A 27-year-old man recounted that vivid memory from the witness stand this week, describing the moments before McCormick allegedly sexually assaulted him about 18 years ago.
And as jurors began deliberating the suspended priest's fate Friday, their decision could come down to what those very specific recollections suggest about the accuser's story.
For Trevan Borum, McCormick's lawyer, the accuser's ability to describe that moment "like a slow-motion Technicolor movie" nearly two decades after the alleged assault was too neat to be believed.
The man "describes the rectory like he was the one who designed it," Borum told jurors during closing arguments Friday.
"That's not how a child remembers things," he said. "Memory doesn't work like that."

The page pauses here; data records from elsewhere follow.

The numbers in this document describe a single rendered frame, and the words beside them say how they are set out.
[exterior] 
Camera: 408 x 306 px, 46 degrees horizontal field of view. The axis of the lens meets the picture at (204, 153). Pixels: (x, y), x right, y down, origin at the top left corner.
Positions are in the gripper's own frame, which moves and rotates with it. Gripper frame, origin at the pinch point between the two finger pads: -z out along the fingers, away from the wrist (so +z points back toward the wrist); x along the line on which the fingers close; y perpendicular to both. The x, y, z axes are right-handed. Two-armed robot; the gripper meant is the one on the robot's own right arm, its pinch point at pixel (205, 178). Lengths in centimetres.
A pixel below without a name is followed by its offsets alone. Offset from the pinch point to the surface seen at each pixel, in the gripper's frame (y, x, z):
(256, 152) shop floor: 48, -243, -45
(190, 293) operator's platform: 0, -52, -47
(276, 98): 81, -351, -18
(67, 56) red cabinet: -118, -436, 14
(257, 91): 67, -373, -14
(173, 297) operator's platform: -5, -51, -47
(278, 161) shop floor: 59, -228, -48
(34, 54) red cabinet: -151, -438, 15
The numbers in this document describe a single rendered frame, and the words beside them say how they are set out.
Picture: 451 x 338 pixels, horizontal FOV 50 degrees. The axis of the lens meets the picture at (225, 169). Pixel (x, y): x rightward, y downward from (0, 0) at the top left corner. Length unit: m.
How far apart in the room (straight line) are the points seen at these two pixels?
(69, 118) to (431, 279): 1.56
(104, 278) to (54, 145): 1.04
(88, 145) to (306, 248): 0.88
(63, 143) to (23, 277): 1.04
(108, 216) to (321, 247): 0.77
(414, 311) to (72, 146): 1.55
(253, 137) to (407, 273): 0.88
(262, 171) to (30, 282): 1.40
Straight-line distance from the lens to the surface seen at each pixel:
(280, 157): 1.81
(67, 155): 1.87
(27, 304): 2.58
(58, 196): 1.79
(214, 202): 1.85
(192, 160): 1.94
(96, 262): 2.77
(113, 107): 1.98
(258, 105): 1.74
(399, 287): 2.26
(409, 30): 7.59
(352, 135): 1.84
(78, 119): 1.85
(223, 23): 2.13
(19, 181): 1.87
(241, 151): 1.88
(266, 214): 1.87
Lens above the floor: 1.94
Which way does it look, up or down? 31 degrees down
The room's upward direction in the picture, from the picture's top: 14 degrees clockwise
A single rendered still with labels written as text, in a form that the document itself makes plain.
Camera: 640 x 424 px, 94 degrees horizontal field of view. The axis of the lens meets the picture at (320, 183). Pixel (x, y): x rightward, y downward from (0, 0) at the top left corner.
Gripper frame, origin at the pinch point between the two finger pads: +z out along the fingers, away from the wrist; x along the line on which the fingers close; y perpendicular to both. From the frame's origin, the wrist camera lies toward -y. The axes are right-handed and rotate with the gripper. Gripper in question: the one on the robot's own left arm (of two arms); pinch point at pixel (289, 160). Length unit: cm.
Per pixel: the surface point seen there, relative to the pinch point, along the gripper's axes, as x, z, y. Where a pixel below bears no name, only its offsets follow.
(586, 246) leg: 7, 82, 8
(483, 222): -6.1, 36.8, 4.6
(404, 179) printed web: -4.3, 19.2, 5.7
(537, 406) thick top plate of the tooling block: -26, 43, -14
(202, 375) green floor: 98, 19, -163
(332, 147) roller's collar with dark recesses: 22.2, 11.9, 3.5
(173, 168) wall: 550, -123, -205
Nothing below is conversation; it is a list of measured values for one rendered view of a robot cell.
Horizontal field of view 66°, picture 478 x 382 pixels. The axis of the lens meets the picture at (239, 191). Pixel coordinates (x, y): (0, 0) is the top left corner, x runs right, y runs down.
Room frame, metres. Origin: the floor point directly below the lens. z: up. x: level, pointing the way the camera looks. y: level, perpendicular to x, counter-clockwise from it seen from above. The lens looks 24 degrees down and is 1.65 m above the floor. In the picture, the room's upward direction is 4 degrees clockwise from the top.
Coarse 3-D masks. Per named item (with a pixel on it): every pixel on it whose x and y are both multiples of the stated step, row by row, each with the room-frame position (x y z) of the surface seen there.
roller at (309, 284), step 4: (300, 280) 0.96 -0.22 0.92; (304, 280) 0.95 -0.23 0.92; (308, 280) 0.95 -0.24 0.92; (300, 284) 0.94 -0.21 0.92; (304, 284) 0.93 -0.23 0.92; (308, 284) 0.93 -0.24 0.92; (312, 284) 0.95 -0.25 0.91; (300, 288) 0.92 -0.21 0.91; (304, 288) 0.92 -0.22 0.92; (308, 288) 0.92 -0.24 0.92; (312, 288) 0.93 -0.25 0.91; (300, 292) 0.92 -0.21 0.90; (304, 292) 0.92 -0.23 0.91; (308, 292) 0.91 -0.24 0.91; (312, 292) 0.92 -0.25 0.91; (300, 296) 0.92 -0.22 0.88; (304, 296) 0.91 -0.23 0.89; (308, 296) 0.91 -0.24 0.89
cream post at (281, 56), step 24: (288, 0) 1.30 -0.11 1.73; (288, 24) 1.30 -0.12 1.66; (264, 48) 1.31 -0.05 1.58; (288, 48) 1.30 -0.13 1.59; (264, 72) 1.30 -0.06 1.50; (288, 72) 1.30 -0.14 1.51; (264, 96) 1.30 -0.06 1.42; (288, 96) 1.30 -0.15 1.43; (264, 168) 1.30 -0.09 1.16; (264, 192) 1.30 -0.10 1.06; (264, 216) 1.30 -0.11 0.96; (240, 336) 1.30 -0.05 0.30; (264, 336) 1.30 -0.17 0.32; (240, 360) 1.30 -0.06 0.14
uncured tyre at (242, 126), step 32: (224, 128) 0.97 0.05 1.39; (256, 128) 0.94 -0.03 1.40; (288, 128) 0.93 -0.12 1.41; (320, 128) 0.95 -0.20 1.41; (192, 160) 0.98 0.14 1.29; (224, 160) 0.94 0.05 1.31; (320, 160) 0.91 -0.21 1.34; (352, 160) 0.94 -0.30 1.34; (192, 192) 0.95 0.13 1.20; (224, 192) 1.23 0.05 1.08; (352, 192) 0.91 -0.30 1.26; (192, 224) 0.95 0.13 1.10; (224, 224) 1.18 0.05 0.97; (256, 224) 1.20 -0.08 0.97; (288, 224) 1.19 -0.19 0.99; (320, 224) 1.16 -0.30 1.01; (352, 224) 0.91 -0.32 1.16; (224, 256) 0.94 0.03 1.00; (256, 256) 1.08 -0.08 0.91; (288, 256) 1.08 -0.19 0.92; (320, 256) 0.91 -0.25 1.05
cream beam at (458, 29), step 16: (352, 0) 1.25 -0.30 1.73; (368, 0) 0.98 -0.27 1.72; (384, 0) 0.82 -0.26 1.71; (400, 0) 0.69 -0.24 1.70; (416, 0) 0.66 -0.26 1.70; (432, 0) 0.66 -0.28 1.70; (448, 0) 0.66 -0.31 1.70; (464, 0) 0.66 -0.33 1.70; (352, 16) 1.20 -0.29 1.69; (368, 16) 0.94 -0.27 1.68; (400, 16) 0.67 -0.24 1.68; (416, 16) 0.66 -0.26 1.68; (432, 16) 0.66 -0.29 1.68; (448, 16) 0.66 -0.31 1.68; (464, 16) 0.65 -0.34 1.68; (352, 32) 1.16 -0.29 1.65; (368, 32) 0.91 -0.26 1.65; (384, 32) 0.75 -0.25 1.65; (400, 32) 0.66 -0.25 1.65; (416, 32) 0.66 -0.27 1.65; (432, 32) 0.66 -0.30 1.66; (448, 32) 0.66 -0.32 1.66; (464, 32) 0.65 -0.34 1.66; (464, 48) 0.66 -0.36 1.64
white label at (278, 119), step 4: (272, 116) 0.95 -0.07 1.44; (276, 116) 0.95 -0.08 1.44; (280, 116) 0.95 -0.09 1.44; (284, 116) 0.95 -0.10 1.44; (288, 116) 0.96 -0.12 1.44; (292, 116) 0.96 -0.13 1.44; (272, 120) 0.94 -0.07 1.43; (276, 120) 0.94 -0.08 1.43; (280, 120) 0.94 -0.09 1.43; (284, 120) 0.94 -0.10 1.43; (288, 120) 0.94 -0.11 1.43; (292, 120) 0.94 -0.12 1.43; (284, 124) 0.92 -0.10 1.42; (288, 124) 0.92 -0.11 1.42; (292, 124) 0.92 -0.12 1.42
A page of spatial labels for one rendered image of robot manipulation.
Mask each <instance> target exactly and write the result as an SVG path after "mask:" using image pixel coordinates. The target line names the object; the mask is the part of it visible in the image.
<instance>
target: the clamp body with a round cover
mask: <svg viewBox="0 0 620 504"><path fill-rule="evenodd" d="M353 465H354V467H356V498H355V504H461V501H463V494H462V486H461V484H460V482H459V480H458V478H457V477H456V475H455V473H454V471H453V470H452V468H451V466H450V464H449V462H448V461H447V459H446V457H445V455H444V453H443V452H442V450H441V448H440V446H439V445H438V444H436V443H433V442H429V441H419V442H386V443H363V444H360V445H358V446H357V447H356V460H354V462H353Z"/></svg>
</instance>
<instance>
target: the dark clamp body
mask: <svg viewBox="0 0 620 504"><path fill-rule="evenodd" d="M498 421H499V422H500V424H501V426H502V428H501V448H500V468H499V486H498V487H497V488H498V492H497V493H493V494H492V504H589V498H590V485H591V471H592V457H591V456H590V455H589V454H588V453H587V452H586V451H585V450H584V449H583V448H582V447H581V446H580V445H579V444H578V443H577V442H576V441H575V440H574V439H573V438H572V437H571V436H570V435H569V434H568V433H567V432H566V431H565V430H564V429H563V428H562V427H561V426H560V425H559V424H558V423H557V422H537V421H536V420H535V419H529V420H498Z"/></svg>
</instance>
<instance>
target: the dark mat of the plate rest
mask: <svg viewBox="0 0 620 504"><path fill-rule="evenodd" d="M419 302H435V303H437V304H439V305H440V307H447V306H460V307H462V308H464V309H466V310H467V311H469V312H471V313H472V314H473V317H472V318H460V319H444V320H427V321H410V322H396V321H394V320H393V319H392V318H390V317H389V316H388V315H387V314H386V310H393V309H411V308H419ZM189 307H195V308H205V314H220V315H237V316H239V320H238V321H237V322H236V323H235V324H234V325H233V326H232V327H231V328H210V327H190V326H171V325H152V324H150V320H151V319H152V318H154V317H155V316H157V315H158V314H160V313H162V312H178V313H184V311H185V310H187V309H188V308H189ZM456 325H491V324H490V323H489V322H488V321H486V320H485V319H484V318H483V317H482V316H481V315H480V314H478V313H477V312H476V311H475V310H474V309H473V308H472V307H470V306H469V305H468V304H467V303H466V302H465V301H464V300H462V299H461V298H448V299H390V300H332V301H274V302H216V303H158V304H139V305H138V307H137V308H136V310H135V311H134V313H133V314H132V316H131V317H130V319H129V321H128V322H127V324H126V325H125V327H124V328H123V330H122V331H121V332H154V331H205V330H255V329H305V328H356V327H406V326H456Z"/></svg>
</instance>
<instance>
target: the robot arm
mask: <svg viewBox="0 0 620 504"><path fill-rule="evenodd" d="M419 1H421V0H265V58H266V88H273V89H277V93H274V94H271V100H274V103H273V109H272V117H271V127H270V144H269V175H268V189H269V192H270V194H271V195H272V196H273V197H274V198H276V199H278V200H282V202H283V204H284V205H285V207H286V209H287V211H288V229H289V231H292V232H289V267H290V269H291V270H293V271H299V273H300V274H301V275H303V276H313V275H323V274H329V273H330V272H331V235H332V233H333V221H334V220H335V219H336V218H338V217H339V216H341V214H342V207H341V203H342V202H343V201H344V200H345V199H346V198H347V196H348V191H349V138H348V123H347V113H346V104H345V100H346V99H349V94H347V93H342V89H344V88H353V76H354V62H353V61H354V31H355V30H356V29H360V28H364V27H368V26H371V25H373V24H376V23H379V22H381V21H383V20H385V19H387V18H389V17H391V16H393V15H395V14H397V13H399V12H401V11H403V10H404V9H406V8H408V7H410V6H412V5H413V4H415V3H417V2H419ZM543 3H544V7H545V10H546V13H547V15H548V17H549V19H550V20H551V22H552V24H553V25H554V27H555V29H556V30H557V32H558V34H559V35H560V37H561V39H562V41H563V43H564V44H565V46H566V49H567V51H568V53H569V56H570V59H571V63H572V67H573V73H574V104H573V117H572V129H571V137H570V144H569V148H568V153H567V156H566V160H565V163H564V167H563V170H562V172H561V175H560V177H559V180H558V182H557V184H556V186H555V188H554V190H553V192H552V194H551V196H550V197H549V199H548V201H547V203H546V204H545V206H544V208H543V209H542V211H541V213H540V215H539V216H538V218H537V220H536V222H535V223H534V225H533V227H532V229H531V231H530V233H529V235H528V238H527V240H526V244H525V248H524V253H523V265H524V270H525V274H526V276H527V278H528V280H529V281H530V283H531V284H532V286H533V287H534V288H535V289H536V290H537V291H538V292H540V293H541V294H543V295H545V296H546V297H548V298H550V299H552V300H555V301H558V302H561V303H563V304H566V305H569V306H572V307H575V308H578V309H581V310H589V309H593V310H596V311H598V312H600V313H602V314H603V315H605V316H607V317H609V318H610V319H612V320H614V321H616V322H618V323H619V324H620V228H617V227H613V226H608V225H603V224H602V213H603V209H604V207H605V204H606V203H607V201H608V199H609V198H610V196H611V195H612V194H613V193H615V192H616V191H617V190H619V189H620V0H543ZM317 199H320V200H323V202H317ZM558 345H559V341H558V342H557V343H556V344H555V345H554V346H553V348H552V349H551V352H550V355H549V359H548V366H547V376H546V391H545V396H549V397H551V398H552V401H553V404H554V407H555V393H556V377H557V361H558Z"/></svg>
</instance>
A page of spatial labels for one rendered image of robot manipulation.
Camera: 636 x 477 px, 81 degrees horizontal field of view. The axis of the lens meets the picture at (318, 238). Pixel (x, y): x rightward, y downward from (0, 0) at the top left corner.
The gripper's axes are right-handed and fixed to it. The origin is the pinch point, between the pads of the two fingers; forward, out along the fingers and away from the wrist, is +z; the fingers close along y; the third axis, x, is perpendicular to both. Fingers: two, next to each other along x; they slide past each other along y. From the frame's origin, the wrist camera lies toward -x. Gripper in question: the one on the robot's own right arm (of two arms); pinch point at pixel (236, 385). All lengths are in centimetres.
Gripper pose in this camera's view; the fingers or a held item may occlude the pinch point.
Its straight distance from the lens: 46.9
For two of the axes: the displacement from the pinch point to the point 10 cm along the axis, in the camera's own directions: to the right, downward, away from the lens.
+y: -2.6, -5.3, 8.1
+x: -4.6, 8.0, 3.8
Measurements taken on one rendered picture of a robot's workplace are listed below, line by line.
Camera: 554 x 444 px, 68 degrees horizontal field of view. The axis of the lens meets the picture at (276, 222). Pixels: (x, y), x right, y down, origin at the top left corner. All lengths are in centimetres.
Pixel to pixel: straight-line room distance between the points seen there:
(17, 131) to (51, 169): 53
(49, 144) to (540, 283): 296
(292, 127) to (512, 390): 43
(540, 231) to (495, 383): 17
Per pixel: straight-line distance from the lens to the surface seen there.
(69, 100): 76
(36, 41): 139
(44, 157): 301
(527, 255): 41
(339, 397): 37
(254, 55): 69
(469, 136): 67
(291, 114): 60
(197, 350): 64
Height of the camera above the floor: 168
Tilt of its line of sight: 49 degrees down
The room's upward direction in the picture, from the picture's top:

Prosecutor Kristen Kemp offered a different explanation.
McCormick's accuser, a 10-year-old altar boy when the purported assault occurred, was so traumatized by what was happening, she said, that he focused his attention on anything else as a distraction.
"What matters is what he experienced, what he felt - that breathing, that belly pushing him down on the bed," she said.
McCormick, 59, is accused of luring the boy in 1997 to his bedroom in the rectory of St. John Cantius Church in Bridesburg, undressing him, and attempting to force him to perform oral sex.
Throughout the five-day trial, Kemp guided witnesses through grueling testimony in an attempt to corroborate what essentially boils down to a he-said, he-said story.
The accuser's parents described for jurors their son's drug abuse and multiple suicide attempts in the years after the alleged assault.
Adam Visconto, a St. John Cantius altar boy in the late '90s, testified that he, too, thought McCormick crossed boundaries in their relationship. When his mother told McCormick to stay away, the priest left letters and gifts outside his house, Visconto said.
McCormick, a balding man in spectacles, offered no reaction as the jury left to begin deliberations Friday.
Then again, he had been through this before. A trial last year ended with a hung jury after 29 hours of deliberations.
Unlike his last trial, though, McCormick did not testify this time.
The jurors discussed the case for about an hour Friday and are set to resume deliberations on Monday.
More than anything, Borum said Friday, McCormick would like to return to his old life.
Ordained in 1982, McCormick was pastor of Sacred Heart parish near Bridgeport when he and 26 other Catholic priests were suspended in March 2011 by the Archdiocese of Philadelphia for possible inappropriate conduct with children.
A loyal group of his former parishioners - including two nuns - have stuck by him and attended every day of his trial.
They said Friday that they welcomed McCormick's attention to the youth of his parish, whether taking altar boys on trips to the movies or tutoring them in Latin, or his constant availability to answer questions about their faith.
"You spend 30 years building good character, and it can be taken from you in an instant" by one accusation, Borum said Friday. "That's just not right."